The problem
From the entries that follow, pick out all lines holding "black".

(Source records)
+-------+
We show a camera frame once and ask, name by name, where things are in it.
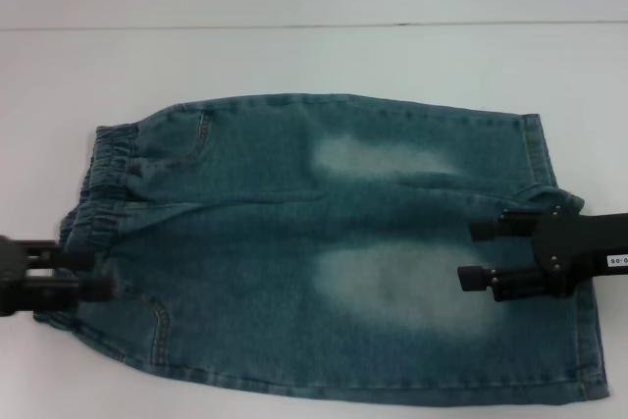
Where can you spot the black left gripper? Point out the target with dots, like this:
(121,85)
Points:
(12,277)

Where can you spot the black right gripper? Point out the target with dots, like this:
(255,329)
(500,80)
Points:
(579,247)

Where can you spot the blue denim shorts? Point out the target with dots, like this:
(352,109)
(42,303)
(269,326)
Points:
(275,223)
+-------+
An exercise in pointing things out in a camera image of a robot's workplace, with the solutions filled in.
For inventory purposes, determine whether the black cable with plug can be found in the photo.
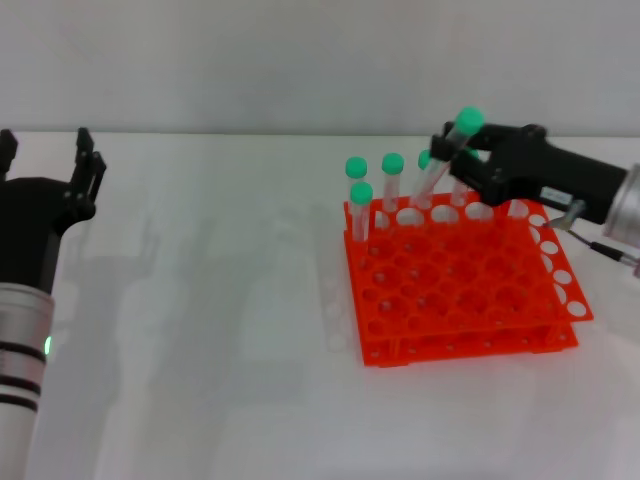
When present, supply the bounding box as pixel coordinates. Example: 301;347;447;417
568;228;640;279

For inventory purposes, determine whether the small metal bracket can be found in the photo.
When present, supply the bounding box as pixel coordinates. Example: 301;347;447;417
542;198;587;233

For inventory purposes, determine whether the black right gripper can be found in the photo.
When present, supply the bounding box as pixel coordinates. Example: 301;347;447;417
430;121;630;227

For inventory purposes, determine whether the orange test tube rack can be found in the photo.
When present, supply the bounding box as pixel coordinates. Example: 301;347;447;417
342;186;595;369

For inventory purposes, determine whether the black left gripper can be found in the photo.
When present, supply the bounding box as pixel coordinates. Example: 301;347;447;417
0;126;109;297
+-------+
Response to this task
Where can you spot the black left gripper? Point out the target with dots, like this:
Where can you spot the black right gripper? Point out the target with dots, like this:
For inventory purposes, determine whether the black cable with plug can be found in the photo.
For inventory purposes, determine whether the black right gripper can be found in the photo.
For inventory purposes, determine whether the black left gripper can be found in the photo.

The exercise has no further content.